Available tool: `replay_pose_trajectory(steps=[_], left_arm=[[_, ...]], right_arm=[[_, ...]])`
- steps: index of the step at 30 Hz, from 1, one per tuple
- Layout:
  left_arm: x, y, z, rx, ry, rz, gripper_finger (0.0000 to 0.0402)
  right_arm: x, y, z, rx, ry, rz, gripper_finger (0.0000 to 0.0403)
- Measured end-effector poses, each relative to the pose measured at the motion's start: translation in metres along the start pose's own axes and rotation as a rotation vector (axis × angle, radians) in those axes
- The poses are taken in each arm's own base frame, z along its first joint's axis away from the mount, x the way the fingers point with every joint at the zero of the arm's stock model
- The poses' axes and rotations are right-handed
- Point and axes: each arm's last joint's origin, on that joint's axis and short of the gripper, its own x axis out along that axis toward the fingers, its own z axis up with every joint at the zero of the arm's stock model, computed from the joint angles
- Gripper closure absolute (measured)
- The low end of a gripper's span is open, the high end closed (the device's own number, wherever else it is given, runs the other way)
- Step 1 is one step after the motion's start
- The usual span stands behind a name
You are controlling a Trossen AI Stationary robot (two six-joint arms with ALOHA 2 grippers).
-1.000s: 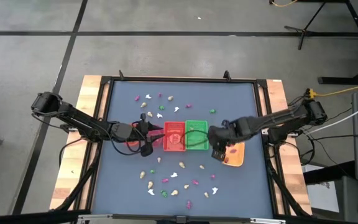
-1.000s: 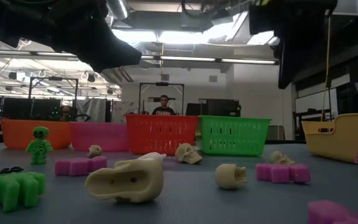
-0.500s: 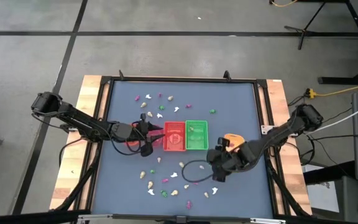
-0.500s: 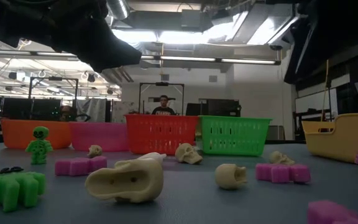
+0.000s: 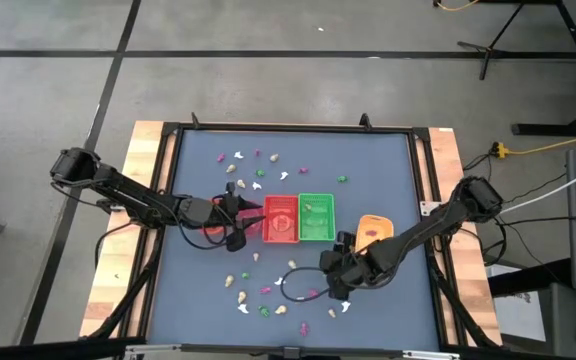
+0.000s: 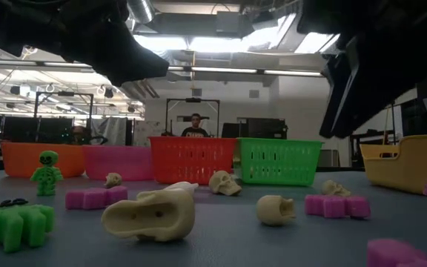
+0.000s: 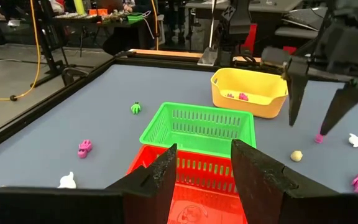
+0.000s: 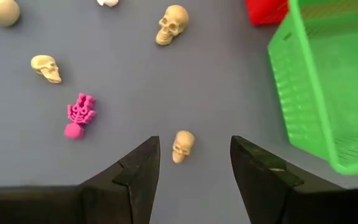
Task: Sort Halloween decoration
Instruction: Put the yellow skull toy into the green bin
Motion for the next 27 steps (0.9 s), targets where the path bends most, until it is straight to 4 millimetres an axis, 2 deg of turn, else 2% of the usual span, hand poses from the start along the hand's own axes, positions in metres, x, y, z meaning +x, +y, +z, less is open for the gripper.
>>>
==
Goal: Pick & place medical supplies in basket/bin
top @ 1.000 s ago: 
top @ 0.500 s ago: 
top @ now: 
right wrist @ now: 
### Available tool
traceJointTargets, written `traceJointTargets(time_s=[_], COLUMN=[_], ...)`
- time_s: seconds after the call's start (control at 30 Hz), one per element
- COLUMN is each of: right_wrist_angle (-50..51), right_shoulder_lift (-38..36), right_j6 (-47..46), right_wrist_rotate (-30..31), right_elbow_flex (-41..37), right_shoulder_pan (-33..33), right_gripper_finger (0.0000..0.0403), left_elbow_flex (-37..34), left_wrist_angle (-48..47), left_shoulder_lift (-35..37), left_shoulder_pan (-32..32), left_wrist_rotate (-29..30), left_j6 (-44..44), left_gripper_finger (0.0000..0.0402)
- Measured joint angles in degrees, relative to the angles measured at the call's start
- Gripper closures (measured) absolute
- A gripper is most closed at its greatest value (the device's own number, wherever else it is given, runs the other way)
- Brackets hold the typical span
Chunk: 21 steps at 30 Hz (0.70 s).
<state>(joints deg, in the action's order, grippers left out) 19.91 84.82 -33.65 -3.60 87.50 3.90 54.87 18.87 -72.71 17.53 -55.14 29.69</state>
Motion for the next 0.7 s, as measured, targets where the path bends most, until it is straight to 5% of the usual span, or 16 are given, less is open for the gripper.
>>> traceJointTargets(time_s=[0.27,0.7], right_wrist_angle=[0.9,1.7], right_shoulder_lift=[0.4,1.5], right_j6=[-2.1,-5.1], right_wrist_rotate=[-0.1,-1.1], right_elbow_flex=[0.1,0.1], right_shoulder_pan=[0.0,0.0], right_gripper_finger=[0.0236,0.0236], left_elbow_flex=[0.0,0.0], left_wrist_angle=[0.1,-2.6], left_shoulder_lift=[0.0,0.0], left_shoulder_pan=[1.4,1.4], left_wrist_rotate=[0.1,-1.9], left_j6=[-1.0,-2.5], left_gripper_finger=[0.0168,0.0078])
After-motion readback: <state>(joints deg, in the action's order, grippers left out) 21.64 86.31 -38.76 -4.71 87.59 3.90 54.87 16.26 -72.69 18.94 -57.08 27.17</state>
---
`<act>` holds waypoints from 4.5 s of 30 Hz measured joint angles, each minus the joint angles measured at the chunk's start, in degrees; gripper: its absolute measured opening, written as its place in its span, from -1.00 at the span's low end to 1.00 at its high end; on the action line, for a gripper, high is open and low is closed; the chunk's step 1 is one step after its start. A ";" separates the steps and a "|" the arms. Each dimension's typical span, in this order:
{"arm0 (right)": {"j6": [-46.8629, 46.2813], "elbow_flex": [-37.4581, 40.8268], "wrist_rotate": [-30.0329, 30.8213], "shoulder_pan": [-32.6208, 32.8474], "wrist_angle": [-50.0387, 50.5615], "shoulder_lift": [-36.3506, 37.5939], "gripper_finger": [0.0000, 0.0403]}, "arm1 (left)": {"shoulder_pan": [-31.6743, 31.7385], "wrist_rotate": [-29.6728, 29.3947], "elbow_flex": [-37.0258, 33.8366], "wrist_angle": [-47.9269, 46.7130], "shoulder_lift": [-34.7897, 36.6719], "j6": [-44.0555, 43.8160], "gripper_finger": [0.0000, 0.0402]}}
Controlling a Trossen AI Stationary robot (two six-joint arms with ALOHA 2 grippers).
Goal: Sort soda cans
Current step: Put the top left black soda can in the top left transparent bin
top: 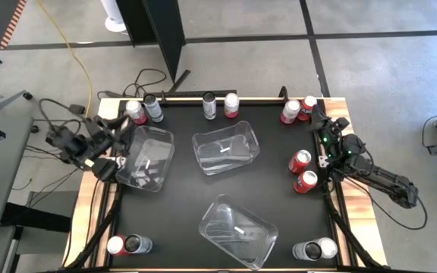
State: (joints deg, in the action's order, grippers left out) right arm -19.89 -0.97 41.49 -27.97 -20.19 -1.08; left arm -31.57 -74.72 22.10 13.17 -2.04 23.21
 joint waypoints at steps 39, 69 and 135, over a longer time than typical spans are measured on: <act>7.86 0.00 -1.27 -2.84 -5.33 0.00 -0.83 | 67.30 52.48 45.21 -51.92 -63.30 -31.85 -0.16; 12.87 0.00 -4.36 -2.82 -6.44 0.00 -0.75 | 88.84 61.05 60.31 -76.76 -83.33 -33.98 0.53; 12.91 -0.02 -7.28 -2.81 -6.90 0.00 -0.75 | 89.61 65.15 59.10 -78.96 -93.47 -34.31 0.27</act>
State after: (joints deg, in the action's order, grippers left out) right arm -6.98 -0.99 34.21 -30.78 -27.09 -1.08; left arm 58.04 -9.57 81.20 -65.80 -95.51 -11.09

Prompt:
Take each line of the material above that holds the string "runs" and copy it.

Answer section:
- The low end of a gripper's span is open, the high end closed (the device's own number, wherever else it is given, runs the other way)
- A gripper is most closed at its greatest value (the device's own number, wherever else it is given, runs the other way)

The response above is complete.